- Native to: Philippines
- Region: some parts of Davao Oriental, Mindanao
- Native speakers: 250,000 (2010)
- Language family: Austronesian Malayo-PolynesianPhilippineCentral PhilippineMansakanMandayanMandaya; ; ; ; ; ;

Language codes
- ISO 639-3: mry
- Glottolog: kara1489

= Mandaya language =

Austronesian language spoken in the Philippines

Mandaya is an Austronesian language of Mindanao in the Philippines. It may be intelligible with Mansaka. Mandaya is a language native to some parts of Davao Oriental, Mindanao.

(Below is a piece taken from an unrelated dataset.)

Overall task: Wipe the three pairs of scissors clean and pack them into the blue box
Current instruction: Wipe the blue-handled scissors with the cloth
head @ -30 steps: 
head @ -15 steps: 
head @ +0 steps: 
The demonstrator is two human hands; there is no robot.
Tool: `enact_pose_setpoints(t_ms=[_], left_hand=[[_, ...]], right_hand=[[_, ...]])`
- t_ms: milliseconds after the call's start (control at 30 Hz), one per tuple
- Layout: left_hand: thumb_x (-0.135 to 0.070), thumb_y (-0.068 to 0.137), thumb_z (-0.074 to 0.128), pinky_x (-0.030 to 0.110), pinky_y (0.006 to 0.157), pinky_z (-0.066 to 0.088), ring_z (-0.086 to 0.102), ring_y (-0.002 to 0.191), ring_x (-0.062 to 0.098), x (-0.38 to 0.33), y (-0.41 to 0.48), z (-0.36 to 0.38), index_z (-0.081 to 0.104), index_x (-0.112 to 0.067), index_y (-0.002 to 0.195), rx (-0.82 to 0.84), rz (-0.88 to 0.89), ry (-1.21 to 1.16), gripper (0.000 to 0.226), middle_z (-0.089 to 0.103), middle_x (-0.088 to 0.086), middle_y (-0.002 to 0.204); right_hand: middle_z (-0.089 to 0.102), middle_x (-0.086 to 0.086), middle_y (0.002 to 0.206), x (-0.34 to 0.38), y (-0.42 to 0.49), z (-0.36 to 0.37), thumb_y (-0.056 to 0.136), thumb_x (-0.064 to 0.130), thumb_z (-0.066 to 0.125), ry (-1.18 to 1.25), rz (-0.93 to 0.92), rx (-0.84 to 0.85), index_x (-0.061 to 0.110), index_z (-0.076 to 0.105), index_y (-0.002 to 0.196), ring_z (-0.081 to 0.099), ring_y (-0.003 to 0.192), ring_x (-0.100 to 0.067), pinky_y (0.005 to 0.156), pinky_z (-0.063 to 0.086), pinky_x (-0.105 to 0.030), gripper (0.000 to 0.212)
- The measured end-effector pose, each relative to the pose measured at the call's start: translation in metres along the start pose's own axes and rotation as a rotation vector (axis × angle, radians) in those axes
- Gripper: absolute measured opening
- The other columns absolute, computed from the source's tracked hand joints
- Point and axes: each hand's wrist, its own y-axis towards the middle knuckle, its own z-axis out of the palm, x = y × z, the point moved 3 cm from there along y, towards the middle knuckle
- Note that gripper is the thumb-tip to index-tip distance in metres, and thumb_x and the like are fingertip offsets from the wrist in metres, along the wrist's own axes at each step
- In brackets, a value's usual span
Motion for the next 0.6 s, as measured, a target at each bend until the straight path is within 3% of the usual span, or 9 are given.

==Geographical distribution==
Ethnologue reports that Mandaya is spoken in Manay, Caraga, Baganga, and Cateel municipalities of Davao Oriental Province, as well as in Davao del Norte Province.

==Varieties==
Ethnologue lists the following varieties of Mandaya.

- Carraga Mandaya
- Cateeleño
- Manay Mandayan
- Mandaya
- Cataelano
- Karaga
- Sangab
- Mangaragan Mandaya

Pallesen (1985) lists the following varieties of Mandaya.
- Kabasagan
- Caragan
- Boso: spoken just inland from Mati, Davao Oriental
- Maragusan
- Mandaya Islam (or Kalagan Piso): spoken on the east coast of Davao Gulf directly east of Davao City, in Davao del Norte.

== Phonology ==

Vowels
|  | Front | Central | Back |
|---|---|---|---|
| Close | i |  | u |
| Open |  | a |  |

Consonants
|  |  | Labial | Alveolar | Palatal | Velar | Glottal |
| Nasal |  | m | n |  | ŋ |  |
| Plosive | voiceless | p | t |  | k | ʔ |
| voiced | b | d |  | ɡ |  |
| Fricative |  |  | s |  |  | h |
| Lateral |  |  | l | ʎ |  |  |
| Approximant |  | w |  | j |  |  |

/d/ can be heard as [r] in intervocalic positions.